Sunday | 23 November, 2008
Australian Biotechnology News
Organ growth, warts and all
Salvador, Warts, Hippo and Yorkie are an eclectically named group of genes that form the core components of a signalling pathway in Drosophila that regulates control of organ size and may have some important parallels with human cancer.
Fiona Wylie 03/04/2008 14:04:18

Fat and tissue growth

In early 2006, Harvey moved back to Australia to set up a group at the Peter MacCallum Cancer Centre and continue his work on Salvador-Warts-Hippo signalling. "Our major focus at the time was to fill out the pathway [as only five components were then known]," Harvey says.

"Initially we looked for a transmembrane receptor for the pathway that might signal to one or more of the so-far all intracellular components." Taking a candidate approach, Harvey looked for plasma membrane proteins previously shown to regulate tissue growth in Drosophila and came across Fat, an atypical member of the cadherin family of adhesion proteins.

According to Harvey, mutations in Fat were first discovered in flies in the 1920s with dominant alleles that affected wing size and abdomen shape.

"Then, in the late 1980s, Fat was shown to regulate tissue growth and cell proliferation, before cloning of the gene in the 90s identified it as a cadherin, but still no one knew how it worked to regulate organ development."

Cadherins span the membranes of adjacent cells to stick them together and form a barrier, but are also important for signalling to intracellular pathways.

In the first part of his presentation at the Hunter meeting, Harvey will discuss how they identified Fat as a component of the SWH pathway. "Based on earlier work by others, we did genetic studies in our flies and also stained Fat-mutant tissues for different target genes of the SWH pathway such as cyclin E, which drives cell proliferation, and DIAP1, which inhibits apoptosis."

There were strong genetic interactions between Fat and multiple components in the pathway, and animals lacking Fat were phenotypically similar to those with depressed SWH signalling.

Further studies revealed a potential mechanism by which Fat regulates SWH pathway activity.

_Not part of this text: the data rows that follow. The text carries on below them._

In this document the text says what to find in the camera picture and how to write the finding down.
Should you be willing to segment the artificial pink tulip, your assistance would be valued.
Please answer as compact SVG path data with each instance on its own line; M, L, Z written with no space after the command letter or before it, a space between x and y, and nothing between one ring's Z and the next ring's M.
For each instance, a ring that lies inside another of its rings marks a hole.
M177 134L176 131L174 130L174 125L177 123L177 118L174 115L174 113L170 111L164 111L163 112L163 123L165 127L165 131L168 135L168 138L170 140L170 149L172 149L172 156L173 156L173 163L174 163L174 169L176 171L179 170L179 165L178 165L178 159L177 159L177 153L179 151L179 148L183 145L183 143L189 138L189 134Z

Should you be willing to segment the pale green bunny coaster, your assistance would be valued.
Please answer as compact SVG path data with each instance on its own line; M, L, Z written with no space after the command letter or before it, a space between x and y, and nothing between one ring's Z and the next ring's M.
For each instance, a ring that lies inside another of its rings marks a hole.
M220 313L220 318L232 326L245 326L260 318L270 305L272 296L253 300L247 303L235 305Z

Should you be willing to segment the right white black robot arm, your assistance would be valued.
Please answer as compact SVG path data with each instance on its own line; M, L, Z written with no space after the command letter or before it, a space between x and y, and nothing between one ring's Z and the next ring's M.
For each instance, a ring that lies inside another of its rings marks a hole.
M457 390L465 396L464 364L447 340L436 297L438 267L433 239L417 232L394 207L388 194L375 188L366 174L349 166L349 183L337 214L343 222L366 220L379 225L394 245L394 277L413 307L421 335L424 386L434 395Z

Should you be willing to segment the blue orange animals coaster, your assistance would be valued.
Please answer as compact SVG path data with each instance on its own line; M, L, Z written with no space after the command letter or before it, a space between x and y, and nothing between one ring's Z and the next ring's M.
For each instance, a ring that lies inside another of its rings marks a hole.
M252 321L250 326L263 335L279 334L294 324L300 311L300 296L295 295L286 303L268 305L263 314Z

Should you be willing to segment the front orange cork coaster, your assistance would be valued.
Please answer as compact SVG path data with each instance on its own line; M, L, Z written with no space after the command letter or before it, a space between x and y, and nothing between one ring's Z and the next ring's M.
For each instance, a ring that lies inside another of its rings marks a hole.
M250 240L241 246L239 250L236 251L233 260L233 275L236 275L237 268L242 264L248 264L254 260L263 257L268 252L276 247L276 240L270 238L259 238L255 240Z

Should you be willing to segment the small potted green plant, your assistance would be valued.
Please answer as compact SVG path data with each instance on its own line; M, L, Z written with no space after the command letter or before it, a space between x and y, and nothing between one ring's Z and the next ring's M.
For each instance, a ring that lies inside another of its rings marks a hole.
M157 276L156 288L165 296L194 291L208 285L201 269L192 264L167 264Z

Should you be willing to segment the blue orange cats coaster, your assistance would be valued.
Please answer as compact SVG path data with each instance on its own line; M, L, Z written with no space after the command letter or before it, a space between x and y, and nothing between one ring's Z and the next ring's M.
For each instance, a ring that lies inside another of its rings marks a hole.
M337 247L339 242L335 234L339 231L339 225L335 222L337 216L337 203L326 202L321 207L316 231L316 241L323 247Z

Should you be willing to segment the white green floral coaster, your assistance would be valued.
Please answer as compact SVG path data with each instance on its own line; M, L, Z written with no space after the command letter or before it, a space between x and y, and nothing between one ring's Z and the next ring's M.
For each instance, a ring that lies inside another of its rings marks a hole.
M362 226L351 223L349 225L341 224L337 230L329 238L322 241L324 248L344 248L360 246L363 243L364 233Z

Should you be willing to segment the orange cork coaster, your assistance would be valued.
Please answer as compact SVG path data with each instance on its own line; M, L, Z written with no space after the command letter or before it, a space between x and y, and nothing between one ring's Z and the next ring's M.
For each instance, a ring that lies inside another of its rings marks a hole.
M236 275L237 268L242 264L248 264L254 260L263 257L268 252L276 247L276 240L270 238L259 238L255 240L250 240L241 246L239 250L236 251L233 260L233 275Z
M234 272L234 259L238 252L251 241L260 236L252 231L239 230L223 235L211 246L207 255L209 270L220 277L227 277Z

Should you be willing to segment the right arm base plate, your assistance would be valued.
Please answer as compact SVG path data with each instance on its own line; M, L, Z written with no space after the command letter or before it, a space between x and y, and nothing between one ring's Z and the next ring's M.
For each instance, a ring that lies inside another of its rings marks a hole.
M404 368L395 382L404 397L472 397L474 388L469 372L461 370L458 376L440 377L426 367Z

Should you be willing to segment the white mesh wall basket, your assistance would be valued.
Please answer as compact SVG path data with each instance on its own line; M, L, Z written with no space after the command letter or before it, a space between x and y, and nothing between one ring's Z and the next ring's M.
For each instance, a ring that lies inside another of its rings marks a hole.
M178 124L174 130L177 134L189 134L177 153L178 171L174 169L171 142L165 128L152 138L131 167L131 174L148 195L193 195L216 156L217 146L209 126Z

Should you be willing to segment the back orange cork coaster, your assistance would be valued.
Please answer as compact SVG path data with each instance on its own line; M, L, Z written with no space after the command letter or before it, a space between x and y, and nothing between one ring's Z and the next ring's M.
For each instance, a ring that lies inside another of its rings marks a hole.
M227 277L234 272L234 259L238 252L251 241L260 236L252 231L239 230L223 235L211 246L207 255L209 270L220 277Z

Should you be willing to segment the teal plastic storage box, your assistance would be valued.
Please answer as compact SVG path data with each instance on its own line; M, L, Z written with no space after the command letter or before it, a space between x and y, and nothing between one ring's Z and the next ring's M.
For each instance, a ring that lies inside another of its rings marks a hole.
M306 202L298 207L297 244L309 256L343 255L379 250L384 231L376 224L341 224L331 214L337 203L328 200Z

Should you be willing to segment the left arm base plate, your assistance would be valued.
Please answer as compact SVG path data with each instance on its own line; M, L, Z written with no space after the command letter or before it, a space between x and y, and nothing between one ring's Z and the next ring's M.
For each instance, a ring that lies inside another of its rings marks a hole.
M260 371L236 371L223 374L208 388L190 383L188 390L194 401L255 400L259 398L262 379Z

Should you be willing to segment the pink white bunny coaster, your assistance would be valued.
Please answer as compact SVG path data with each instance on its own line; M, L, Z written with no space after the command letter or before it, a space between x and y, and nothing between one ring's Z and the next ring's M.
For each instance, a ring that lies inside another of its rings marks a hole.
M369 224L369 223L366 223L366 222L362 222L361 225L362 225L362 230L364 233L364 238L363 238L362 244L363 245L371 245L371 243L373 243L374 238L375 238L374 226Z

It seemed that Fat regulates the apical membrane localisation of an intracellular protein called Expanded, another upstream regulatory protein in the pathway associated with the plasma membrane.

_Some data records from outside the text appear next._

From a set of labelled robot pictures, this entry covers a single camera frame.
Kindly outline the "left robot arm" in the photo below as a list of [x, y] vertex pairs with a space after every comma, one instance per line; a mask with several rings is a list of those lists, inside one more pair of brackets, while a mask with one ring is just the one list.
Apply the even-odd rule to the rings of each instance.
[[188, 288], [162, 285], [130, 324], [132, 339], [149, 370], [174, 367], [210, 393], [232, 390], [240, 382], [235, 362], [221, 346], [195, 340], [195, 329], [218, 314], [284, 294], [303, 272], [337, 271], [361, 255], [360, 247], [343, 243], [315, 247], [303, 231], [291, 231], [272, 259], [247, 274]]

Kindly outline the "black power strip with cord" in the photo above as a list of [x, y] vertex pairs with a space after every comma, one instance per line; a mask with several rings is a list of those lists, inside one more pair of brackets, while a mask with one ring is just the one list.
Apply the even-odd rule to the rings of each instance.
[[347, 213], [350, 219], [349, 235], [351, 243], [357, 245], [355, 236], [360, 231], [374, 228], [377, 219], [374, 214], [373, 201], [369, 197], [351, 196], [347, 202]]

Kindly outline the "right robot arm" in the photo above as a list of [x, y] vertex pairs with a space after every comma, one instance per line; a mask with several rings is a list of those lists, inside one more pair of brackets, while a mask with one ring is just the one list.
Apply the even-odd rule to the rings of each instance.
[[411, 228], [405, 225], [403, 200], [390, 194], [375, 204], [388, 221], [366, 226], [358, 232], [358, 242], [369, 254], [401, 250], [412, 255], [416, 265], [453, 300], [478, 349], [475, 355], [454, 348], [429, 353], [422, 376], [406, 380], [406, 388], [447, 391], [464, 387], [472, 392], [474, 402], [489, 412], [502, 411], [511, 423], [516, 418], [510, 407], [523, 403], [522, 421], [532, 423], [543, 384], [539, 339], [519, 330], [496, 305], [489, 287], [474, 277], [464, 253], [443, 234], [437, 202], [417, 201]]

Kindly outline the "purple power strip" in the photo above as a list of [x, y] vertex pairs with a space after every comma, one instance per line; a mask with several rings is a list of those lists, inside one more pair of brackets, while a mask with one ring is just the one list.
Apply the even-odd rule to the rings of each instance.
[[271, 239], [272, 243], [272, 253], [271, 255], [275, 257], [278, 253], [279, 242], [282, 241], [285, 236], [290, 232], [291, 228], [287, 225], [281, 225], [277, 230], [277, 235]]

"We are not sure at the moment how all this happens," Harvey says. "Expanded sits at the apical membrane of developing cells and presumably acts as some sort of bridge between the surface proteins and either the actin cytoskeleton or downstream signalling proteins. We therefore think that Fat restricts organ size by stimulating downstream SWH pathway components to limit transcription."

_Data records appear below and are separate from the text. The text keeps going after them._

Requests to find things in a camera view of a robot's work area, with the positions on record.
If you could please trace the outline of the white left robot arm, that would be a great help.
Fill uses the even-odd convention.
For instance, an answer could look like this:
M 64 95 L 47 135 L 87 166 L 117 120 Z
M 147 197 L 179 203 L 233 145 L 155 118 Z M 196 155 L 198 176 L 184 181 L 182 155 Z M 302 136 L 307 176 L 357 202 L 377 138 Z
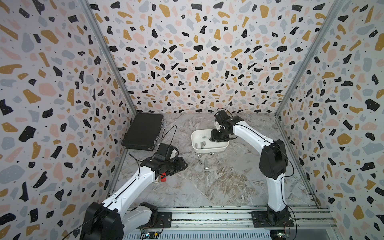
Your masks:
M 185 170 L 188 163 L 179 150 L 160 144 L 153 156 L 137 161 L 137 172 L 102 203 L 92 203 L 86 210 L 81 240 L 121 240 L 136 229 L 166 228 L 167 220 L 158 207 L 143 202 L 130 209 L 136 198 L 155 180 Z

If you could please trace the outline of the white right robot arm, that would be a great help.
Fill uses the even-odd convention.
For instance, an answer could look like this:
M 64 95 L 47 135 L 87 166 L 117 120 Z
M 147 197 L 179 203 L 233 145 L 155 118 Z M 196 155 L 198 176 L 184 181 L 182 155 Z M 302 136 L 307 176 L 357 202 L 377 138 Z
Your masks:
M 239 116 L 229 116 L 221 109 L 215 114 L 214 130 L 211 130 L 212 142 L 228 142 L 231 135 L 241 138 L 251 145 L 260 155 L 259 169 L 266 177 L 268 187 L 268 204 L 266 219 L 263 223 L 272 226 L 282 224 L 290 217 L 289 207 L 285 201 L 284 178 L 289 159 L 285 144 L 281 140 L 272 140 L 247 124 Z

The current goal of Harvey's group is to nut out the entire SWH pathway. "We now want to know exactly how Fat signals to the downstream components, but also how Fat itself is regulated. Evidence is mounting in both Drosophila and mammals that the SWH pathway is controlled by cell adhesion, but we do not know how.

"Fat is a likely candidate to mediate adhesion dependent-signalling given that it is a cadherin, but other proteins might also be involved, such as another cadherin, Dachsous."